Exercise brief:
How many lines in the material below include the string "white"? Only the number should be given.
─── Supplied records ───
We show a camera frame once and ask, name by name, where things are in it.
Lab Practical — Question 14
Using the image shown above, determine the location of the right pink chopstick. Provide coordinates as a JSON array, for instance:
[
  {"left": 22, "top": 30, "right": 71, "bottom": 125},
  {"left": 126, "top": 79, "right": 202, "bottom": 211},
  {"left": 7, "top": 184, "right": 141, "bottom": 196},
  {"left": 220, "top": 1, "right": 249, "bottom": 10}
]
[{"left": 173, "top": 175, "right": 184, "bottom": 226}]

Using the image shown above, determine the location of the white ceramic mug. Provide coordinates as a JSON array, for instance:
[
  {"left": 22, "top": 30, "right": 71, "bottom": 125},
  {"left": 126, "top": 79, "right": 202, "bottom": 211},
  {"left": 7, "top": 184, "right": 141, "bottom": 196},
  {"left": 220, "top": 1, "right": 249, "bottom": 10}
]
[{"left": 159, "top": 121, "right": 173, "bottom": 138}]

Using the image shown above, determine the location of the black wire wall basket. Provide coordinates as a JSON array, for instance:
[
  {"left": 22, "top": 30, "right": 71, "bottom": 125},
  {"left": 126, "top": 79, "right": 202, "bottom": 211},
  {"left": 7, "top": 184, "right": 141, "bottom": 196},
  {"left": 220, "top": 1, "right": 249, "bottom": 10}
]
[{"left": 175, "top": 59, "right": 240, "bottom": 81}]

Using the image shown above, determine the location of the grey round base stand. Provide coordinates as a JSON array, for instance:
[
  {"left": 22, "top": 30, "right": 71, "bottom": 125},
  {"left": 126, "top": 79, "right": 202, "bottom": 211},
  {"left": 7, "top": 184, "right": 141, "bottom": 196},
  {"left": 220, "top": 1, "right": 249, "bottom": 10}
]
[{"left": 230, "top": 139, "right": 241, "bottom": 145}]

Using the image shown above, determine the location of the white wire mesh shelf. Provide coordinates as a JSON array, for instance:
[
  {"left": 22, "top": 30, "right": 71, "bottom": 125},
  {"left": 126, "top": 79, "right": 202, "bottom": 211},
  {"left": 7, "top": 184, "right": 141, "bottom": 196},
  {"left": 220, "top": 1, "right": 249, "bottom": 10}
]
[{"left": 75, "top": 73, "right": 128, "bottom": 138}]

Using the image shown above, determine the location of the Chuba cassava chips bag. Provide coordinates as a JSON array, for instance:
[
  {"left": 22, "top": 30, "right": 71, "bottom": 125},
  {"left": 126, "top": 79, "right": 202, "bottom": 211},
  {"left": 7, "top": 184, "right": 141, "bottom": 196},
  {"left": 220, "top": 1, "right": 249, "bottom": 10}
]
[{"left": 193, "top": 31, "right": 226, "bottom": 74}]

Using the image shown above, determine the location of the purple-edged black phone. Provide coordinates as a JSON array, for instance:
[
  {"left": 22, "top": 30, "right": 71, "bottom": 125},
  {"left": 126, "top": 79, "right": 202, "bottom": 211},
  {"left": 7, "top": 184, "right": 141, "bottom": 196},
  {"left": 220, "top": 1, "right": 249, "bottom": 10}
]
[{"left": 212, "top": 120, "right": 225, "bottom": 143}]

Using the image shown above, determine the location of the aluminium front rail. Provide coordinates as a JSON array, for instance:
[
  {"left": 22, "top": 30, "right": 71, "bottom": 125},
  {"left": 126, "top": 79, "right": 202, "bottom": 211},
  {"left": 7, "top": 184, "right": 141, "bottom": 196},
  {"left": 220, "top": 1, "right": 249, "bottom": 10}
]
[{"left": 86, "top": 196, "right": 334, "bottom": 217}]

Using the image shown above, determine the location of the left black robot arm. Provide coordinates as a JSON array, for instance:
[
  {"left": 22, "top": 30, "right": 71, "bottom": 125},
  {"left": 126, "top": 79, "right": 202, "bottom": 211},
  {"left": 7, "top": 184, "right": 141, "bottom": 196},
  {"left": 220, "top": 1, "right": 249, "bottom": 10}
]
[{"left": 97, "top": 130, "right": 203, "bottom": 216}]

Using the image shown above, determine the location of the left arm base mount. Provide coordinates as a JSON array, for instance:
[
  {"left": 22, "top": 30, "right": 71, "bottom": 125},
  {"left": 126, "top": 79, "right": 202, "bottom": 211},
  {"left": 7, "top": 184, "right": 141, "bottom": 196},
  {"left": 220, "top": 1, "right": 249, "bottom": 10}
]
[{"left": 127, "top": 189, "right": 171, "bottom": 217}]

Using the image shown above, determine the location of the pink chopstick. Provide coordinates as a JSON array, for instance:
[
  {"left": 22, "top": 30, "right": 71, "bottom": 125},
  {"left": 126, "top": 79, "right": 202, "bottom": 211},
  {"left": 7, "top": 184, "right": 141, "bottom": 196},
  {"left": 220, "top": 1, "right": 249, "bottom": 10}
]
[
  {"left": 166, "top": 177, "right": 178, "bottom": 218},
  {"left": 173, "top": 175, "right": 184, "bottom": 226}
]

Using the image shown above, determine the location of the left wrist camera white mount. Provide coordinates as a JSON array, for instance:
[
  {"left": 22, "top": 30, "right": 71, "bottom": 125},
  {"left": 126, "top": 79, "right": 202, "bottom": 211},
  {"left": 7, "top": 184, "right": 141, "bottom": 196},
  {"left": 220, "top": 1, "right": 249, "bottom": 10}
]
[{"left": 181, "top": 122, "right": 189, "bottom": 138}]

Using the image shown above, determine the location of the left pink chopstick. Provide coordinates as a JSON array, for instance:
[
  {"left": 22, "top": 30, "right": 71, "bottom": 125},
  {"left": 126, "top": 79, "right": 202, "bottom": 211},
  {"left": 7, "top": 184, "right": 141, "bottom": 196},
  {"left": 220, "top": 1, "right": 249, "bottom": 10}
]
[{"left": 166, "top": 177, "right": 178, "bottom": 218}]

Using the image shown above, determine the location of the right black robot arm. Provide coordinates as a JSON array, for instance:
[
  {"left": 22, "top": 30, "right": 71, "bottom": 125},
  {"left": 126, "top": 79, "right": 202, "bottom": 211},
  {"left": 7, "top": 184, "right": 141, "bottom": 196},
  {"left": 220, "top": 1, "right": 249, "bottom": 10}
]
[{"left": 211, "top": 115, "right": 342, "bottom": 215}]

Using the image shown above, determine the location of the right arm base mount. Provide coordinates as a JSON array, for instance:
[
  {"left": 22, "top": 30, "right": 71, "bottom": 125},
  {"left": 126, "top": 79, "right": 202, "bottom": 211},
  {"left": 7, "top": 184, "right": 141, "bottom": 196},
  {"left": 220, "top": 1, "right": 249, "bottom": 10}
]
───
Reply:
3